[OTDev] Dataset RDF

Thu Dec 3 13:04:40 CET 2009

Dear Nina, all,

My main point was not the representation of multiple features/compound
(my example was too simplified), but how to

- indicate that a collection of triples (i.e. graph) belongs to a certain dataset
- represent metadata about a dataset

Maybe some of my confusion arises also from the fact that

- I have to insert triples (and create anonymous nodes) "by hand" with
  Redland (AFAIK there is no automated mechanism to create more complex
	statements - but the documentation is very sketchy)

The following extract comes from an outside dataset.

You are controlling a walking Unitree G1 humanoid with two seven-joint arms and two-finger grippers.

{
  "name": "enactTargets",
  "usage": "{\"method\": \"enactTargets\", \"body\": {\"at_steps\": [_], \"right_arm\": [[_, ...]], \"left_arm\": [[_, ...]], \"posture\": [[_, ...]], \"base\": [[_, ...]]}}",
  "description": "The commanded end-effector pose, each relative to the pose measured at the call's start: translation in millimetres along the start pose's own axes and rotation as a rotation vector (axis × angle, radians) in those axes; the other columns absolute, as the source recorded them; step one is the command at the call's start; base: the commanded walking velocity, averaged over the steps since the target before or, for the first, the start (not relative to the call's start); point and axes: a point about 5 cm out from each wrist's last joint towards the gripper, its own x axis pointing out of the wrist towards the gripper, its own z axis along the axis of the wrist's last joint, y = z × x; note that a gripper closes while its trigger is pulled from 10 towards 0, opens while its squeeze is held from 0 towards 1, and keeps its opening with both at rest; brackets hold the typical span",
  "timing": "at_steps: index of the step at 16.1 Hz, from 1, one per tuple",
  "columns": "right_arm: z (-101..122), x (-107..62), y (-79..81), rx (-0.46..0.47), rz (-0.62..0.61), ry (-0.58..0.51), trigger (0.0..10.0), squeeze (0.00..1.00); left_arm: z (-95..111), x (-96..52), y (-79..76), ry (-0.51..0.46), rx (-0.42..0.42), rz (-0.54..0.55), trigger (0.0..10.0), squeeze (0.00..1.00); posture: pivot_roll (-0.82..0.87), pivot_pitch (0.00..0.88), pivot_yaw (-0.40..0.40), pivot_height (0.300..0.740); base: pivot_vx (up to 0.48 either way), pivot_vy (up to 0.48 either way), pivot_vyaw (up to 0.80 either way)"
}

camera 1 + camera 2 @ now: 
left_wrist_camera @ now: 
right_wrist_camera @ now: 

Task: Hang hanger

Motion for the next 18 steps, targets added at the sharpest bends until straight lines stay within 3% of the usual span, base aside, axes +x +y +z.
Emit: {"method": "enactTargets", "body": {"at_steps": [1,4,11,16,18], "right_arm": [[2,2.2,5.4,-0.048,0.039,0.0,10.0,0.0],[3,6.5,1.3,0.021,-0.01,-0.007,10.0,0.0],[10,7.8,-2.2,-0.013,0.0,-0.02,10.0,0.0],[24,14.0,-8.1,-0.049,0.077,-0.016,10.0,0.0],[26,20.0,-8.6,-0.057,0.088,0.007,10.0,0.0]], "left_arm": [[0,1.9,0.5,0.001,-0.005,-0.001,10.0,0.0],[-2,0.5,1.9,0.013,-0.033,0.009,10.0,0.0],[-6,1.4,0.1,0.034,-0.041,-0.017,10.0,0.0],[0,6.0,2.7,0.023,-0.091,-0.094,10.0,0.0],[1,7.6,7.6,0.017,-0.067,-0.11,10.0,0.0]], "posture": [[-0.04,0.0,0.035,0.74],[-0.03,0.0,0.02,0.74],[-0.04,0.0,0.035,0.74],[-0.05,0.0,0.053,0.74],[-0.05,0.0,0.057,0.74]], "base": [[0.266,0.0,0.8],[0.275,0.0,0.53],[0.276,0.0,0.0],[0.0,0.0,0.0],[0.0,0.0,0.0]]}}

- I have problems to translate the syntactic sugar of your examples into
  bare-bones triples

I have e.g. a feature generation service, that creates a dataset with
features and sends it to the dataset service. If I understand your
example and Redland correctly I would have to do the following steps to
create the proposed structure:

	- create an anonymous node for each compound
	- assert that the compound is a ot:compound
	- set the identifier URI for the compound

	- create an anonymous node for each feature
	- assert that the feature is a ot:feature
	- set the identifier URI for the feature
	- set the title of the feature
	- set the source of the feature

	- create an anonymous node for each feature value
	- assert that the value is a ot:FeatureValue
	- define the ot:feature of the value
	- assert the literal value

	- create an anonymous node for each data entry
	- assert that the data entry is a ot:dataEntry
	- assert that the compound is a ot:compound
	- assert for each feature value that it is a ot:values

	- create an anonymous node for the dataset
	- assert that the dataset is a dataset
	- set the identifier URI for the dataset (this has to be rewritten by
		the dataset service!)
	- insert all data entry nodes

All in all this is quite a lengthy and complicated procedure for a rather
simple task(I hope I finally have got the idea while writing this down).
I am proposing two things to reduce the complexity:

The most straightforward solution to handle sets of graphs (i.e.
multiple datasets) is to use named graphs, context, quadruples (you name
it - the concepts are more or less the same). Most RDF
libraries/datastores support this, but it is not straightforward to
express these concepts in RDF/XML. Instead of using a workaround that
complicates things, I would suggest to let the dataset service handle
datasets (see my previous post). The beneficial side effect is, that
we can simplify the RDF model to a large extend. The first dataset
example can be eg. rewritten without any loss of information as

# multiple features/compound, simple features
	<http://myservice/compound/{id1}> dsstox:MultiCellCall "true"^^xsd:boolean .
	<http://myservice/compound/{id1}> lazar:MultiCellCallPredicted "true"^^xsd:boolean .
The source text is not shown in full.